Geschichte des Strüzels

Die Strüzels Val Müstair wurden früher von den Bäuerinnen mit Biestmilch hergestellt. Biestmilch ist die erste Milch der Kuh nach dem Kalben und besonders gehaltvoll. Heute wird für die Strüzels normale Milch verwendet. Da nicht in jedem Strüzel gleich viele Sultaninen vorkommen, machte man sich oft einen Spass daraus, zu zählen, wer in seinem Strüzel die meisten «Beeren» vorfand.

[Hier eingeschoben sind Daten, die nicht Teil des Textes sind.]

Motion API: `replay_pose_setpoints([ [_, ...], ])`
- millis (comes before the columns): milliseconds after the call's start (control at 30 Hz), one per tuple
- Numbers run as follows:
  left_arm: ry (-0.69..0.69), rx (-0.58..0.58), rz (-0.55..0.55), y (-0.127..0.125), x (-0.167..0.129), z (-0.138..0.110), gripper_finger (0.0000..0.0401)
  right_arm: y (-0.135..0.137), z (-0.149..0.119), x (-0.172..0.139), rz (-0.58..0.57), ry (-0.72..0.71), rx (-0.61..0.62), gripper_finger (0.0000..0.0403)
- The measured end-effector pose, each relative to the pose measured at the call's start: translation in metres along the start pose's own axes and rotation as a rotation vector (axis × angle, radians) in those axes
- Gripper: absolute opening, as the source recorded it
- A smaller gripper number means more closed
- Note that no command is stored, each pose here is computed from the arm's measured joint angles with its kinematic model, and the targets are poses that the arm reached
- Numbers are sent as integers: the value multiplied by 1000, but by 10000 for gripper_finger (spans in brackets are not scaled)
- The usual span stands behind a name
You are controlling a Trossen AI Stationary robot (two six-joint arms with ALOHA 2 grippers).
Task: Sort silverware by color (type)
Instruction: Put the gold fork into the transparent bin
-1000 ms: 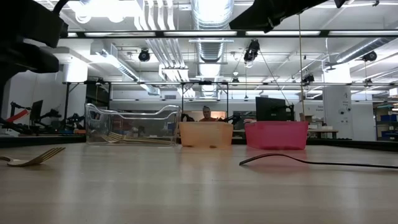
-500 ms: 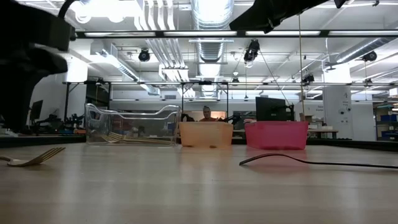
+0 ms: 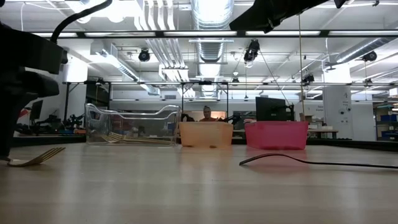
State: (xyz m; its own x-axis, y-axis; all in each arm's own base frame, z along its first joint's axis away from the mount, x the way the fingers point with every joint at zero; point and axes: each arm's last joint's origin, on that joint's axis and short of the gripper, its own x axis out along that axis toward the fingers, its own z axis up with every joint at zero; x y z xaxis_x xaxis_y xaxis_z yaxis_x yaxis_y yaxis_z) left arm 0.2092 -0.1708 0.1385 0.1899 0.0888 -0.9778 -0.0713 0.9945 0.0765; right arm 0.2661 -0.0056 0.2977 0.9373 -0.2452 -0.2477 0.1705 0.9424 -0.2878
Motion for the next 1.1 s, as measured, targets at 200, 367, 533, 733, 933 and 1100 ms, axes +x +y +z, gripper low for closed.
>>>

Alle Zutaten – ausser den Sultaninen – in einer Schüssel vermengen und gut kneten. Am besten gelingt dies mit einer Küchenmaschine. Den Teig während etwa 15 bis 20 Minuten kneten, bis er sich vom Schüsselrand löst. Anschliessend die Sultaninen unterkneten.

Den Teig während 30 Minuten ruhen lassen. Danach portionieren und zu Strängen rollen. Diese zu kleinen Hufeisen formen. Die geformten Strüzels zugedeckt mit einem Küchentuch während 1 bis 1½ Stunden ruhen lassen.

Mit Eigelb bestreichen und im auf 240 Grad vorgeheizten Ofen während etwa 6 Minuten backen.

Zutaten

Zutaten für 37 Stück

  • 1 kg Weissmehl
  • 120 g Hefe
  • 20 g Salz
  • 130 g Zucker
  • 200 g Butter
  • 3 Eier
  • ½ l Milch
  • 100 g Sultaninen
© Meinrad Federspiel
Schritt 1: Portionen vorbereiten und zu Strängen rollen.
Schritt 1: Portionen vorbereiten und zu Strängen rollen. © Meinrad Federspiel
Schritt 2: Gipfel formen
Schritt 2: Gipfel formen © Meinrad Federspiel
Schritt 3: Gipfel bestreichen
Schritt 3: Gipfel bestreichen © Meinrad Federspiel
Zur Person

Das Lieblingsrezept stammt von Meinrad Federspiel aus Müstair. Er hat Bäcker gelernt und danach einige Jahre in der Archäologie des Klosters St. Johann gearbeitet. Nach einem Wohnortswechsel kehrte er in die Bäckerbranche im Aussendienst zurück. Backen ist nach wie vor seine Passion – die alten Rezepte hütet er wie einen Schatz.